633	   If PE-a's configuration is changed to remove VE ID V from VPLS foo,
634	   then PE-a MUST withdraw all its announcements for VPLS foo that
635	   contain VE ID V. If all of PE-a's links to its CEs in VPLS foo go
636	   down, then PE-a SHOULD either withdraw all its NLRIs for VPLS foo, or
637	   let other PEs in the VPLS foo know in some way that PE-a is no longer
638	   connected to its CEs.

640	3.4.  Multi-AS VPLS

642	   As in [13] and [10], the above autodiscovery and signaling functions
643	   are typically announced via I-BGP.  This assumes that all the sites
644	   in a VPLS are connected to PEs in a single Autonomous System (AS).

646	   However, sites in a VPLS may connect to PEs in different ASes.  This
647	   leads to two issues: 1) there would not be an I-BGP connection
648	   between those PEs, so some means of signaling across ASes is needed;
649	   and 2) there may not be PE-to-PE tunnels between the ASes.

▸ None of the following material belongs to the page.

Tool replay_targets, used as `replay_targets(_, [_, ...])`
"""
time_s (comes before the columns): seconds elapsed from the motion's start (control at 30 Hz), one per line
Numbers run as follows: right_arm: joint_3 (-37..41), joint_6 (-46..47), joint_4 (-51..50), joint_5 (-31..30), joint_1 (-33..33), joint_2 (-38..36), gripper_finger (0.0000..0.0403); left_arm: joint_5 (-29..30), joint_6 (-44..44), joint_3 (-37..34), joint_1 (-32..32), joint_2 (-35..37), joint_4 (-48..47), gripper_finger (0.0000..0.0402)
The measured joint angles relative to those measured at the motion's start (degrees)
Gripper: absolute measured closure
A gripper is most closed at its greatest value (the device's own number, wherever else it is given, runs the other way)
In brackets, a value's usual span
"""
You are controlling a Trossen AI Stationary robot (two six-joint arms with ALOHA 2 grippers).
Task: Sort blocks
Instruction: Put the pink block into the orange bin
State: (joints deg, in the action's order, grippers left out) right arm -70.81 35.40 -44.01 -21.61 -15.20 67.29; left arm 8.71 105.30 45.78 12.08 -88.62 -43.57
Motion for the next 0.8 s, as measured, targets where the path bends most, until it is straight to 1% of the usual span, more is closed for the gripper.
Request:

651	   A similar problem is solved in [10], Section 10.  Three methods are
652	   suggested to address issue (1); all these methods have analogs in
653	   multi-AS VPLS.

655	   Here is a diagram for reference:

657	        __________       ____________       ____________       __________
658	       /          \     /            \     /            \     /          \
659	                   \___/        AS 1  \   /  AS 2        \___/
660	                                       \ /
661	         +-----+           +-------+    |    +-------+           +-----+
662	         | PE1 | ---...--- | ASBR1 | ======= | ASBR2 | ---...--- | PE2 |
663	         +-----+           +-------+    |    +-------+           +-----+
664	                    ___                / \                ___
665	                   /   \              /   \              /   \
666	       \__________/     \____________/     \____________/     \__________/

668	   Figure 6: Inter-AS VPLS
669	   As in the above reference, three methods for signaling inter-provider
670	   VPLS are given; these are presented in order of increasing
671	   scalability.  Method (a) is the easiest to understand conceptually,
672	   and the easiest to deploy; however, it requires an Ethernet
673	   interconnect between the ASes, and both VPLS control and data plane
674	   state on the AS border routers (ASBRs).  Method (b) requires VPLS
675	   control plane state on the ASBRs and MPLS on the AS-AS interconnect
676	   (which need not be Ethernet).  Method (c) requires MPLS on the AS-AS
677	   interconnect, but no VPLS state of any kind on the ASBRs.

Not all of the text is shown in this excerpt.